*Task:* Please work out how many lines below contain the word "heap", and reply with only that number.

*Given entries:*
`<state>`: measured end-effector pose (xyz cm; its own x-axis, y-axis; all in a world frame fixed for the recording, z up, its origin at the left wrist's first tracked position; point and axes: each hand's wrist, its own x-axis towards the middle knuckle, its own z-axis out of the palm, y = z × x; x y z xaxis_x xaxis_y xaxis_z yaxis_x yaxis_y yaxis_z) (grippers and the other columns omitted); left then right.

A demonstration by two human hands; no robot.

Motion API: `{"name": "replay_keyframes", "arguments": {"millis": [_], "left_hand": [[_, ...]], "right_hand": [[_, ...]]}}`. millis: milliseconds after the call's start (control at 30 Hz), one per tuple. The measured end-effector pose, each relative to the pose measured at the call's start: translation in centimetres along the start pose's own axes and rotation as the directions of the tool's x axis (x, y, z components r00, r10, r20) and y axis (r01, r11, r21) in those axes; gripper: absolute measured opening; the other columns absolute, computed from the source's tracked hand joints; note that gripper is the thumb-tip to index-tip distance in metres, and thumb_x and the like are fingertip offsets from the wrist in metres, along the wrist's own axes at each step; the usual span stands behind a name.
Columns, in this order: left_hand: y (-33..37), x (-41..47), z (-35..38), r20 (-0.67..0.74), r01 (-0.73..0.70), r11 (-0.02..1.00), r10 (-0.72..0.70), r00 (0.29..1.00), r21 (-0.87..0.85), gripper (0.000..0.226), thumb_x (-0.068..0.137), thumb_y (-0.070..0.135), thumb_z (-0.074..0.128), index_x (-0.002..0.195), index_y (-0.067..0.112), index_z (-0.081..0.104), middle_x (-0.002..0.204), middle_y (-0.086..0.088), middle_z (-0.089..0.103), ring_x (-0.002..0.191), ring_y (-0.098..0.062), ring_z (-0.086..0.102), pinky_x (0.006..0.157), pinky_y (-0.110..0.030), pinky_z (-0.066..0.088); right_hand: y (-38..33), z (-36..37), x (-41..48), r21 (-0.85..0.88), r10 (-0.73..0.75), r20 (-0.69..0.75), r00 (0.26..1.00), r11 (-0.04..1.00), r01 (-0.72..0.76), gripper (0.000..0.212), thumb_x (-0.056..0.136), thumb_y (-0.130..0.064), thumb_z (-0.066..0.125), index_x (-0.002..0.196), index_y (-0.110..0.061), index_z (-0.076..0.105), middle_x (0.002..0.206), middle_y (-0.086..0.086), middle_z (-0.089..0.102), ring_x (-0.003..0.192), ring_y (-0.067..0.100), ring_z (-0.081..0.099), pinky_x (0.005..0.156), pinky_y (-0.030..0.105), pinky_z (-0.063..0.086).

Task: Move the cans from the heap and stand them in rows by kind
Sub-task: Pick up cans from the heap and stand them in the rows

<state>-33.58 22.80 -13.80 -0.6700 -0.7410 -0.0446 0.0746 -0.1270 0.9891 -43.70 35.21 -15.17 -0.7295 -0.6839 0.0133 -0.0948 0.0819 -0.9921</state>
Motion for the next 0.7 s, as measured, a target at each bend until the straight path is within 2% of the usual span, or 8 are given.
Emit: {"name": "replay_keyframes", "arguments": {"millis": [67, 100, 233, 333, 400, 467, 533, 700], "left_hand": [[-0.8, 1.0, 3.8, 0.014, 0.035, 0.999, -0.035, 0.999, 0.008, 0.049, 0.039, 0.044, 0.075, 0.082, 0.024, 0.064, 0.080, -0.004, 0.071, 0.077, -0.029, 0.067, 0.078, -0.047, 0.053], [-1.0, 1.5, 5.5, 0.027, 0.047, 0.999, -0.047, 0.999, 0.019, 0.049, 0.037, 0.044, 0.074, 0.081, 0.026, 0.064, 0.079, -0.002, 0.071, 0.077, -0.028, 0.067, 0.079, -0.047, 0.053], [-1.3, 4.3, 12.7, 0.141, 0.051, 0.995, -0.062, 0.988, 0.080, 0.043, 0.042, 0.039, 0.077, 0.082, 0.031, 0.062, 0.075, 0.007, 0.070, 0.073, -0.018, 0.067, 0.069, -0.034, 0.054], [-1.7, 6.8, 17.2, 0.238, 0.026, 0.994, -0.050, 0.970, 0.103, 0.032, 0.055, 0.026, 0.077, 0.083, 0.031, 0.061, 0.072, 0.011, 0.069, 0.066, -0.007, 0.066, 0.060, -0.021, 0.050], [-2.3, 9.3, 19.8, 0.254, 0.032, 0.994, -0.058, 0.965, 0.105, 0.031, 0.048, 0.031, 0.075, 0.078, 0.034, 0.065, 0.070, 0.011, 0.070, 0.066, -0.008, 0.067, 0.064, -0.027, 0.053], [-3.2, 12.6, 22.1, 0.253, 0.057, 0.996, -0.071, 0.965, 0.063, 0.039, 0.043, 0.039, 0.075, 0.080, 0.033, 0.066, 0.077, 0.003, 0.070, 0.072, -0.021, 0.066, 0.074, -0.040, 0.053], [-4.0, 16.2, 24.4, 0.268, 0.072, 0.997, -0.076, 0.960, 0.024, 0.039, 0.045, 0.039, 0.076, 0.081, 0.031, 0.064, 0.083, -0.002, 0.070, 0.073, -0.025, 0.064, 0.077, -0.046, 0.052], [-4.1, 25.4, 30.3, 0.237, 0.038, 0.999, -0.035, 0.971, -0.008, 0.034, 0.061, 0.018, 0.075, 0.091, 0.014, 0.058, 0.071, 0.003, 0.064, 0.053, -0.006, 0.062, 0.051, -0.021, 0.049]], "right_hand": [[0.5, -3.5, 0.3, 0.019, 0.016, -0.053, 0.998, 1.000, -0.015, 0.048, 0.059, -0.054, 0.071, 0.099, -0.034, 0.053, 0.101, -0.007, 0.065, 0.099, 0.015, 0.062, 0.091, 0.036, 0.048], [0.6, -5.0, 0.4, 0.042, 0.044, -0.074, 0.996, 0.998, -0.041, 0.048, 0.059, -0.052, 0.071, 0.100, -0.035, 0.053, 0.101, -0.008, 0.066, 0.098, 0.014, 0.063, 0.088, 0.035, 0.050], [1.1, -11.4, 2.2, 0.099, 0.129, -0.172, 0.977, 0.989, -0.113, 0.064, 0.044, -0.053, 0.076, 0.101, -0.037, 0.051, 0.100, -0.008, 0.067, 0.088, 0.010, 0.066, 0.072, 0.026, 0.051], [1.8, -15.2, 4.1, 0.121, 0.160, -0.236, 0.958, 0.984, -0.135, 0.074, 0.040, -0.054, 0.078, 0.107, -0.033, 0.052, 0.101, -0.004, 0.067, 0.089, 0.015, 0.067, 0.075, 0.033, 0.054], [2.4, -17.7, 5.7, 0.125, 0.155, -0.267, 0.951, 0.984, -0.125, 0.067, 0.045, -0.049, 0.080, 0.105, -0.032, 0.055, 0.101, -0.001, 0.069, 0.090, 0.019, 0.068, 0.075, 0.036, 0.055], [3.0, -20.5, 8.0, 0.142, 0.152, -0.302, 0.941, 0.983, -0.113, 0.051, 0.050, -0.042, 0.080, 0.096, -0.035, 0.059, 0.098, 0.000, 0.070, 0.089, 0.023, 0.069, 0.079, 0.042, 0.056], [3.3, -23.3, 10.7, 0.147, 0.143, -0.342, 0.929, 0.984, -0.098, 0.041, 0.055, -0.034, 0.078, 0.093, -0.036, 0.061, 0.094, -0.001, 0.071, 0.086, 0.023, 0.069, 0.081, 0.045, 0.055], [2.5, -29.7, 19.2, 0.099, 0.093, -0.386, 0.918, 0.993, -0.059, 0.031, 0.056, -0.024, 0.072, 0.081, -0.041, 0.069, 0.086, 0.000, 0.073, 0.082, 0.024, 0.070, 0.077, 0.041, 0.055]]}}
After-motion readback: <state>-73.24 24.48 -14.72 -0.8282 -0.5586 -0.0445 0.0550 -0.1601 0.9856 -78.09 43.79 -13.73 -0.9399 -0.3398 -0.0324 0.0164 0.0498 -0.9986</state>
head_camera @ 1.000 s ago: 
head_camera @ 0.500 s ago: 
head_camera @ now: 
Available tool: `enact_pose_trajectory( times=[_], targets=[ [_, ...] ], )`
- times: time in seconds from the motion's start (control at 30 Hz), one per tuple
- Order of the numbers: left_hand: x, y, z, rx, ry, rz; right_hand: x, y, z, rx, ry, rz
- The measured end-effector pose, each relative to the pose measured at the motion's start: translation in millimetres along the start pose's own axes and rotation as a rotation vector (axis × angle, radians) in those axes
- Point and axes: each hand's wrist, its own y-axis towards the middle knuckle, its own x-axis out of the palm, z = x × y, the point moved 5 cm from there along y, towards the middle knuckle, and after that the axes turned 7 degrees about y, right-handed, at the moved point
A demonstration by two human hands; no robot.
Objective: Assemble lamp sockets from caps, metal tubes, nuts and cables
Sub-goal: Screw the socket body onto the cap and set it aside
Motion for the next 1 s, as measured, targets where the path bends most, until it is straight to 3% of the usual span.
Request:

*Your response:* 2